His Candescence, A Reptant Hell and Hail Desire and The Bodies of Cold Gentlemen © 2011 Jordan Krall and were previously published in UNFRUITFUL WORKS but have been slightly revised for this collection.
And You Should Believe in Solar Lodges © 2011 Jordan Krall and was previously published in the COPELAND VALLEY SAMPLER.
Argon Seizure © 2012 Jordan Krall and was originally included in FALSE MAGIC KINGDOM.
All other material © 2012 Jordan Krall and our original to this collection.
Cover art by Mike Lamb.
Cover design by Matthew Revert
Published by
DUNHAMS MANOR BOOKS
Respectfully Dedicated
to
Wilum H. Pugmire
CONTENTS
Introduction
WE SHOUT OUR OMENS
WHY OUR FATHER LEFT US
A REPTANT HELL
XNOYBISTIC FRAGMENTS FOUND IN AN INDUSTRIAL PARK
HIS CANDESCENCE
HAIL DESIRE AND THE BODIES OF COLD GENTLEMEN
ARGON SEIZURE
NIGHTMARES OF A PAMPINIFORM MIND
OUR UNRELIABLE STRUCTURES
AND YOU SHOULD BELIEVE IN SOLAR LODGES
XNOYBIS ITSELF
INTRODUCTION
I discovered the works of H.P. Lovecraft at the impressionable age of 12. That was about around the same time my parents were taking me on countless vacations to Atlantic City, New Jersey. I even bought a copy of Lurker at the Threshold in a bookstore on the boardwalk. It was at this time that I started to write a small amount of horror fiction. Because of this I associate HPL with that city. Those towering hotels strike me as very sinister as does the ocean across the boardwalk. I also refuse to step foot in the ocean (though this is probably only partially due to Lovecraft’s watery horrors. Since I was a small child, I often worried about my father going too far into the ocean and the possibility of his being lost terrified me). This information is just background of my fearful nostalgia.
So from age 12 I was influenced by the hints of cosmic horrors and the earthly cults that worshipped them. I think that was the part that scared me the most: that there was the possibility that seemingly normal people could harbor such infernal interests. These cult members could be of an intellectual sort, both fanatical and educated. To me, that was and is a frightening combination.
I did not begin to write fiction seriously until I was in my mid 20s and by that time I knew I was not going to be able to emulate the prose style of Lovecraft despite my adoration of his work. But I never really thought I had to. I needed to have my own style, my own voice, and try to pass on that feeling of dread and cosmic otherness to the reader on my own terms. That’s what you are going to be reading in this book: stories and prose poems that encompass my own fears of personal, physical, and cosmic horrors.
I am fully aware there are Lovecraftian purists who snub their noses at anything that deviates from their definition of what constitutes good Lovecraftian writing or anything that has the wee bit of sex or violence. This is the 21st century and for a genre (or sub-genre) to stay fresh, we need to let modern sensibilities seep through. But that is only my opinion.

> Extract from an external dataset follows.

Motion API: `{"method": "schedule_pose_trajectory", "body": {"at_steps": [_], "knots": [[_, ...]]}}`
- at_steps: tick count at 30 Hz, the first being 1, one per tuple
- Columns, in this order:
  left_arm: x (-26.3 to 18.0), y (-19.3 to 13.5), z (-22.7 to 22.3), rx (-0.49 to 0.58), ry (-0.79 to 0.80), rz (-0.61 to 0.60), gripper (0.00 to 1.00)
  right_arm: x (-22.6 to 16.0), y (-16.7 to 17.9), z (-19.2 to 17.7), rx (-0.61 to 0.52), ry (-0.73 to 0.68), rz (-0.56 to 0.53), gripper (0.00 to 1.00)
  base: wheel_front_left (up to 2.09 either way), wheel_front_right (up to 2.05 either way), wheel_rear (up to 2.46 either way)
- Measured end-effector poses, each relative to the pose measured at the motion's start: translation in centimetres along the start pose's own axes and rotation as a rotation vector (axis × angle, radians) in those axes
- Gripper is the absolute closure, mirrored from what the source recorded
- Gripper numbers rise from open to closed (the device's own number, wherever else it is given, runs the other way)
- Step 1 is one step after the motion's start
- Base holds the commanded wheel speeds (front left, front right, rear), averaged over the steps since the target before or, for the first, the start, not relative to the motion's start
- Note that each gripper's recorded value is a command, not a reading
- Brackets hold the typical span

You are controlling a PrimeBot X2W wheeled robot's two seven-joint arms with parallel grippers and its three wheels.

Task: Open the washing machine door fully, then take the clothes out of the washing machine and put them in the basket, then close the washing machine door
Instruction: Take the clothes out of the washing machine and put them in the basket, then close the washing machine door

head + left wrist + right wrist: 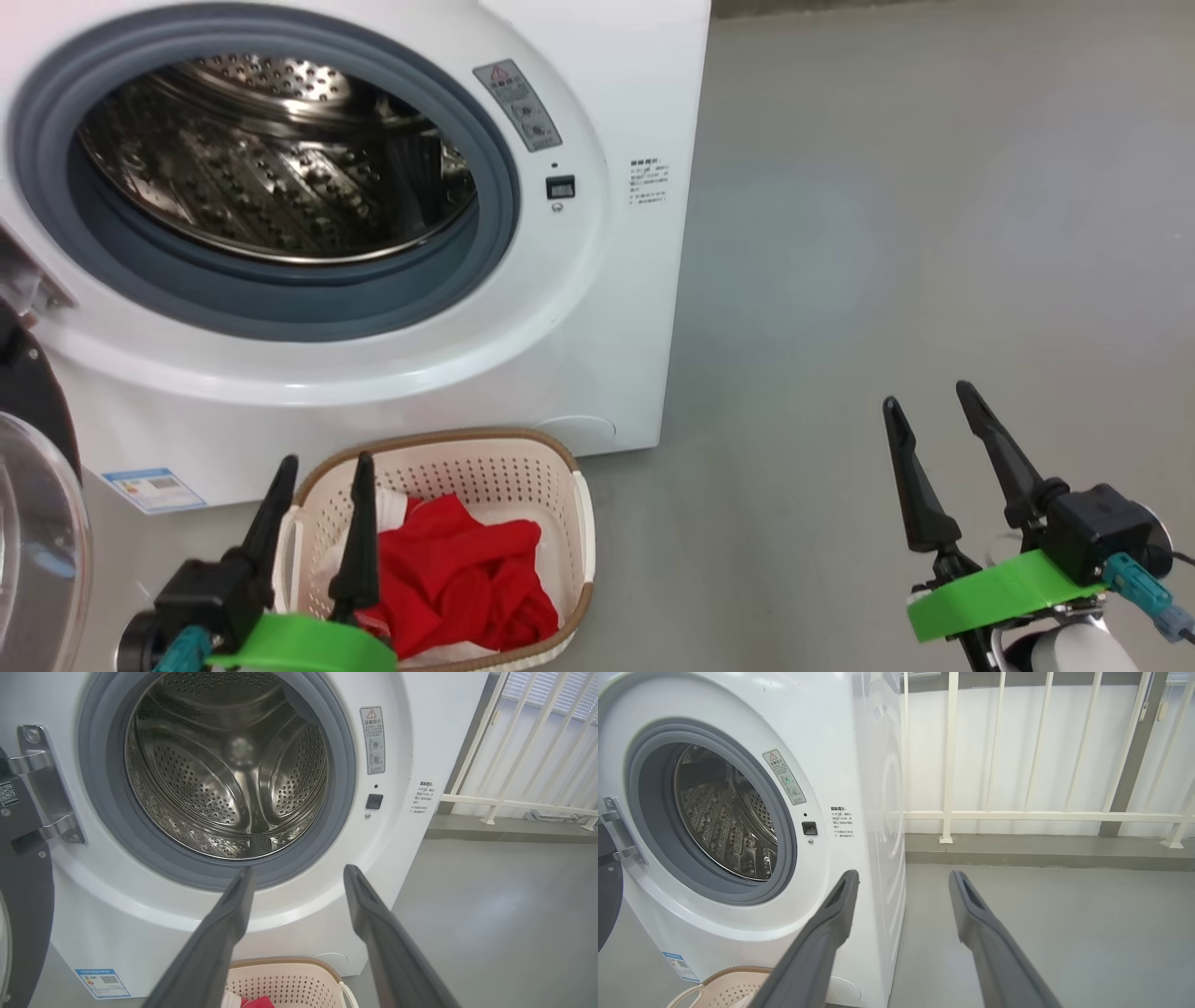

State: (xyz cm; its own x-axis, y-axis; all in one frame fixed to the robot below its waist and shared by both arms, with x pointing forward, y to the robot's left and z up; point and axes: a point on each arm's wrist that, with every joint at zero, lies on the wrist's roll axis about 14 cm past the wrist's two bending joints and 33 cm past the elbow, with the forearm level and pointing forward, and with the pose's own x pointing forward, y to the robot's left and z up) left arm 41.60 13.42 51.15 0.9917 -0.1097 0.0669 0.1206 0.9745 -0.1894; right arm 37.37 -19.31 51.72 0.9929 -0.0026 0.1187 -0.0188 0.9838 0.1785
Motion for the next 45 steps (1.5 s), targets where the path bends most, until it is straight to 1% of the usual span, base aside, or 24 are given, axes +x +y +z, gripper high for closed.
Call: {"method": "schedule_pose_trajectory", "body": {"at_steps": [10,17,26,34,40,45], "knots": [[-3.4,1.6,1.8,0.047,-0.033,0.059,0.0,-2.3,-0.5,0.9,0.003,-0.023,-0.022,0.0,0.0,0.0,0.0],[-4.9,2.6,1.6,0.056,-0.022,0.092,0.0,-2.8,-0.4,1.5,0.003,-0.042,-0.02,0.0,0.0,0.0,0.0],[-5.0,2.6,1.5,0.05,-0.011,0.096,0.0,-3.4,-0.6,1.3,0.003,-0.035,-0.029,0.0,0.0,0.0,0.0],[-5.3,2.8,1.0,0.066,0.011,0.1,0.0,-3.9,-0.8,1.4,0.003,-0.038,-0.036,0.0,-0.15,0.15,0.0],[-5.4,2.7,0.9,0.066,0.013,0.098,0.0,-3.8,-0.8,1.5,0.003,-0.041,-0.035,0.0,-0.9,0.9,0.0],[-5.5,2.9,0.7,0.072,0.025,0.105,0.0,-3.7,-0.6,1.3,0.005,-0.035,-0.03,0.0,-1.65,1.65,0.0]]}}
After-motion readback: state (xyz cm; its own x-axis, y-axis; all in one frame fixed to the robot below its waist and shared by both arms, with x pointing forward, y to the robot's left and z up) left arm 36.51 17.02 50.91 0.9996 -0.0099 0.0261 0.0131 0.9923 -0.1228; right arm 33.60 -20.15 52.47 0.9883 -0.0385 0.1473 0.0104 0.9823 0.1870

As a warning, there is one story in this collection that may offend some whose tastes are old-fashioned. That story is Nightmares of a Pampiniform Mind which was written for the AKLONOMICON anthology published by Aklo Press. Those with weak stomachs may feel free to skip that one. However, if you are indeed willing to read it, I ask that you do so with an open mind. You will not find anything extremely gratuitous. Instead, you will find a writer trying to write through the cosmic terror in his own voice, in his own way.

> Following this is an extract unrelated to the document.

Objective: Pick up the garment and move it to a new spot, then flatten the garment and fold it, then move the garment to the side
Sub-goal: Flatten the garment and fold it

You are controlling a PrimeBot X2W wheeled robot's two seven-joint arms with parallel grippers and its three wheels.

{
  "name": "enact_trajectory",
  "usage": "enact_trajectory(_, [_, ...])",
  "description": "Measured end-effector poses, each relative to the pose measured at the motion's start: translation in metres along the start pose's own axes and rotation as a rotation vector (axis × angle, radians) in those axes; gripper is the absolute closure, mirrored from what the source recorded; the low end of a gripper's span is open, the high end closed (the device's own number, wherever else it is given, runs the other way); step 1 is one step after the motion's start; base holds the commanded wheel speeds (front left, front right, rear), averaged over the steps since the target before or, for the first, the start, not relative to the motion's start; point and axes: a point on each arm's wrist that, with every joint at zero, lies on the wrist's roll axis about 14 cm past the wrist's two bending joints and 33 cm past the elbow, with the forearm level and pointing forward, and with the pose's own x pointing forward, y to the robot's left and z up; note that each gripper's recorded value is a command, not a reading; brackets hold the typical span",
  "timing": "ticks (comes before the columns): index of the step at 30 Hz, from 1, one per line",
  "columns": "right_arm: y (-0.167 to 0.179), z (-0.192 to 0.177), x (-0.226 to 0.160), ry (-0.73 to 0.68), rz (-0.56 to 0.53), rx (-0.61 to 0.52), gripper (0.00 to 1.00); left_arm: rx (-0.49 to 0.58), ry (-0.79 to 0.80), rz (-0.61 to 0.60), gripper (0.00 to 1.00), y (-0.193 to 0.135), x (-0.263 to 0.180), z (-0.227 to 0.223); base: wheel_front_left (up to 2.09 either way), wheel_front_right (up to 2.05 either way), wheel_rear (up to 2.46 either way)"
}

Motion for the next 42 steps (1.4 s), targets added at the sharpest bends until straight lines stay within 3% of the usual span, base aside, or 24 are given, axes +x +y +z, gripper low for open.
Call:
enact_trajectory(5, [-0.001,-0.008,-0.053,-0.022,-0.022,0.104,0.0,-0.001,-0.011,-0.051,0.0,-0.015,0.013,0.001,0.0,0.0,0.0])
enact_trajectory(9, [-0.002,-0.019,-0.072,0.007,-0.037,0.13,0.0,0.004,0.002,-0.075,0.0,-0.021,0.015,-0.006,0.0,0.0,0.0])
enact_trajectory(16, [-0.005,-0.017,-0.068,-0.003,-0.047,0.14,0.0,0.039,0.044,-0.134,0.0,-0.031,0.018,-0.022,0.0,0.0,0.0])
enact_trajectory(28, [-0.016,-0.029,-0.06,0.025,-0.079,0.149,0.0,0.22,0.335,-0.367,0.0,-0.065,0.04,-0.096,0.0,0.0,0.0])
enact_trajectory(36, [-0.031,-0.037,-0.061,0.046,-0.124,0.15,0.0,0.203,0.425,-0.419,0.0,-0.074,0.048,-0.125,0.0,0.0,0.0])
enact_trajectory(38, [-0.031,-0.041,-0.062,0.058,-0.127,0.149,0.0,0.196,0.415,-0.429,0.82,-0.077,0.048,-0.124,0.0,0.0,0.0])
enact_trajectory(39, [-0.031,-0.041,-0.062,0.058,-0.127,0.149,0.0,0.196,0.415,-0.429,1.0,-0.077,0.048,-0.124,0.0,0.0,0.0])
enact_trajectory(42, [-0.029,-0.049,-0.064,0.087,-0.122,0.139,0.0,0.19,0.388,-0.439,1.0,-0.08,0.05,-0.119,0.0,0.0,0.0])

Also, you will not find a copious number of Cthulhu Mythos references. There may be a handful of references in one story (Nightmares of a Pampiniform Mind) but as a whole, I have not followed suit with most mythos writers. Instead, I tried to channel the nightmares Lovecraft (and other Lovecraftian writers) has given me into something personal.
Well, here we go….into the ocean I am terrified of, into the cosmic nightmares I truly know exist.

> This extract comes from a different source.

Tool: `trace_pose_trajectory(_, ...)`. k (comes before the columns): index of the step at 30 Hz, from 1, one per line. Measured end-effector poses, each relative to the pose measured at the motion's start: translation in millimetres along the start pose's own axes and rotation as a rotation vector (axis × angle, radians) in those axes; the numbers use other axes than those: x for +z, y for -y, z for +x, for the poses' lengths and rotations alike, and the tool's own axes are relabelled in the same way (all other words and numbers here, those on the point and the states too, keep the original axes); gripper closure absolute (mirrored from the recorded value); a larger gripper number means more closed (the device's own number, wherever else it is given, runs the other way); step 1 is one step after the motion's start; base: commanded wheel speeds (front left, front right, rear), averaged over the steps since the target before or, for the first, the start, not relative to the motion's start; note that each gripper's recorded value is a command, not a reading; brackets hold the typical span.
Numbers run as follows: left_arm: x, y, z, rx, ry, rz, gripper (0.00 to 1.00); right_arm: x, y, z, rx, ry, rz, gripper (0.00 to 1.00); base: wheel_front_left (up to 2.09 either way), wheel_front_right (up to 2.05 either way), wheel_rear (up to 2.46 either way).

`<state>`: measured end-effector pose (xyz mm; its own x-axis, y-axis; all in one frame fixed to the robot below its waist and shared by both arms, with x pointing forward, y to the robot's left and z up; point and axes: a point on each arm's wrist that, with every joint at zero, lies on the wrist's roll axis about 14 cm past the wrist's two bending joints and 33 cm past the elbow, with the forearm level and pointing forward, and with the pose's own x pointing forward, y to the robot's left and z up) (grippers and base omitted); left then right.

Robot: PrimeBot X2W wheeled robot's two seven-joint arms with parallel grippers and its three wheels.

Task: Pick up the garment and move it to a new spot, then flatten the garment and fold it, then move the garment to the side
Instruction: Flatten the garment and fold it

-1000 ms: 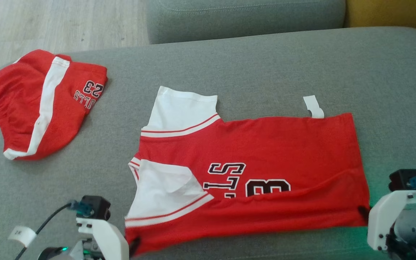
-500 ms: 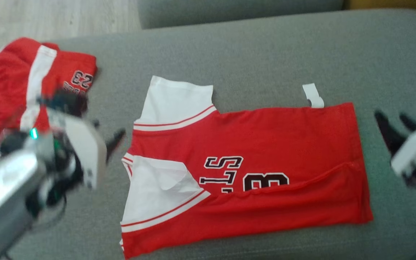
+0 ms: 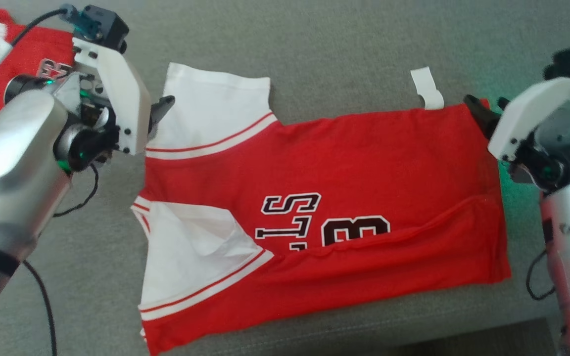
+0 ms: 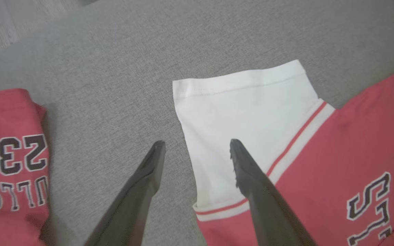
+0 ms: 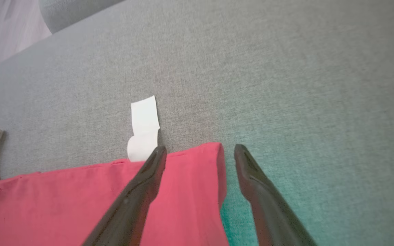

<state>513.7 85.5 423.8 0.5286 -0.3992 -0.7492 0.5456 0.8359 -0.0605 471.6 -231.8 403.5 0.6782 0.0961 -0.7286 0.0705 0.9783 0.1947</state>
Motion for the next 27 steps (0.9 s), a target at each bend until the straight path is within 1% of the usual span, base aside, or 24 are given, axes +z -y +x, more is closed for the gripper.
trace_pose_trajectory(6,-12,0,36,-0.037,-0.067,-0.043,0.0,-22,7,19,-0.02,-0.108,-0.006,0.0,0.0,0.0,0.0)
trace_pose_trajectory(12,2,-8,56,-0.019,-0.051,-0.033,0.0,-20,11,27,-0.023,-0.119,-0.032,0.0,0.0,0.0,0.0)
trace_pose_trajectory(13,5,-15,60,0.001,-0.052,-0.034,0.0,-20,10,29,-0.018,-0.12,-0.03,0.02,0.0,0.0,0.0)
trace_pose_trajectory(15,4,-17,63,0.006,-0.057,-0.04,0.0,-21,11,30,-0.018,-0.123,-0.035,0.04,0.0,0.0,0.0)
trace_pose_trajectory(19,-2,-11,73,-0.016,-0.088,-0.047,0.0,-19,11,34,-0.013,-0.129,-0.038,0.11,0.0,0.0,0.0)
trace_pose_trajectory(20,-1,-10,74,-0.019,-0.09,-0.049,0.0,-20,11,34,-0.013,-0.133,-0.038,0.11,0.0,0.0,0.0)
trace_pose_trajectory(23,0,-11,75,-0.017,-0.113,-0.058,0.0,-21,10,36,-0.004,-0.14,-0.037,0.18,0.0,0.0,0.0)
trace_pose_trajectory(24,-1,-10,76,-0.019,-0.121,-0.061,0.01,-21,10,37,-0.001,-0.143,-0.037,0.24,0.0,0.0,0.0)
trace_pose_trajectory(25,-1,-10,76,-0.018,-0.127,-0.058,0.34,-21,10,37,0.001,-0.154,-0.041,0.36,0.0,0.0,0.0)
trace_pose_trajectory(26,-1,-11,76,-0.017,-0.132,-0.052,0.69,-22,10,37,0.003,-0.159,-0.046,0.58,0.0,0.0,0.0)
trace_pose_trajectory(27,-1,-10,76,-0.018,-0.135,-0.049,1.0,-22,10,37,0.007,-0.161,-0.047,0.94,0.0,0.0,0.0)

Jordan Krall, East Brunswick, 2012
WE SHOUT OUR OMENS
Our shouting does not open the gates for there are no gates. Our pleading does not pave the way for there is no way. Our hearts do not beat for the universe for there is no universe and we have no hearts.
As our voices lay like concrete upon the weakening foundation of our father’s homestead, we realize the prices we will have to pay are astronomical. Still, the omens we speak, the ones we shout and declare, are simple ripples in the pond of our insignificance.
But we still have the omens.
They are our own. They are ours to keep locked within our wooden skulls, the skulls some have opened to reveal our brains and count the rings. Our brains, those simple grey kites confused in the wind, playing pretend in morbid minstrel shows: pockmarked dolls spitting and swearing for the amusement of those tourists brave, or bored, enough to stop and stare at us.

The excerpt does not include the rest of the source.